Pied Piper helps track dealerships' Internet results
Fran O'Hagan: "Every dealer would rather have great salespeople and a crappy showroom instead of crappy salespeople and a great showroom."
That's part of the expansion plan for Fran O'Hagan as CEO of Pied Piper, which tracks not whether customers enjoyed their shopping experience but whether dealership salespeople did the things that would lead to a sale.
O'Hagan, who was a Jaguar sales executive from 2000 to 2007, formed Pied Piper as a way for manufacturers to track dealership performance from mystery shoppers. His new venture tracks Internet sales lead effectiveness.
His ratings by manufacturer, based on a patent-pending formula, will be published in March.
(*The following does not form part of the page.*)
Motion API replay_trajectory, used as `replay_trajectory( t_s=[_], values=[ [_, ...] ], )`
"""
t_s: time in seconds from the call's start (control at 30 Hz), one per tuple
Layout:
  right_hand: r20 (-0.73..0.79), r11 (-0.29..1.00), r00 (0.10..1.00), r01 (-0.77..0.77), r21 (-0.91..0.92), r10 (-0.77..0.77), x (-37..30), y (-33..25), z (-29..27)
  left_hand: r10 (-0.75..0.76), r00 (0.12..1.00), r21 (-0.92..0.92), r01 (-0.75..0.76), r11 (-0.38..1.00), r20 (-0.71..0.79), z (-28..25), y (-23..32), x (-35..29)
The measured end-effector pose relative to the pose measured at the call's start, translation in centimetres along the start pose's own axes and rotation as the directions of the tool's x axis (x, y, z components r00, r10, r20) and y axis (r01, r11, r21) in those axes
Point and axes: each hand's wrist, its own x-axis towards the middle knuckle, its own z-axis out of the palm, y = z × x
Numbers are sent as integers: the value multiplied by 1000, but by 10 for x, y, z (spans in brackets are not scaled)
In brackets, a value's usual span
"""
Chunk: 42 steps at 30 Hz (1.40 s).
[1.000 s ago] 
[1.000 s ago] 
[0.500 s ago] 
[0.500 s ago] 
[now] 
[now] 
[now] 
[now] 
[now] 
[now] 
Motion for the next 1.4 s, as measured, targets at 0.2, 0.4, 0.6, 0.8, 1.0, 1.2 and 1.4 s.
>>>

Subscribers will be able to drill down to the individual dealer level.
"Every dealer would rather have great salespeople and a crappy showroom instead of crappy salespeople and a great showroom," O'Hagan said. "We're applying our in-person shopping process to the Internet."
The final Internet sales performance data are still being culled. One trend emerging is that luxury brands perform better than mass-market brands with mystery shoppers, basically because of their coddling sales process. That said, 80 percent of one luxury brand's dealer body, which O'Hagan declined to name, has received a grade of "D" or "F" in responding to Internet leads.
"A dealer can tell if his salesmen are ignoring walk-in customers," O'Hagan said. "But he has no idea if they aren't responding to Internet queries."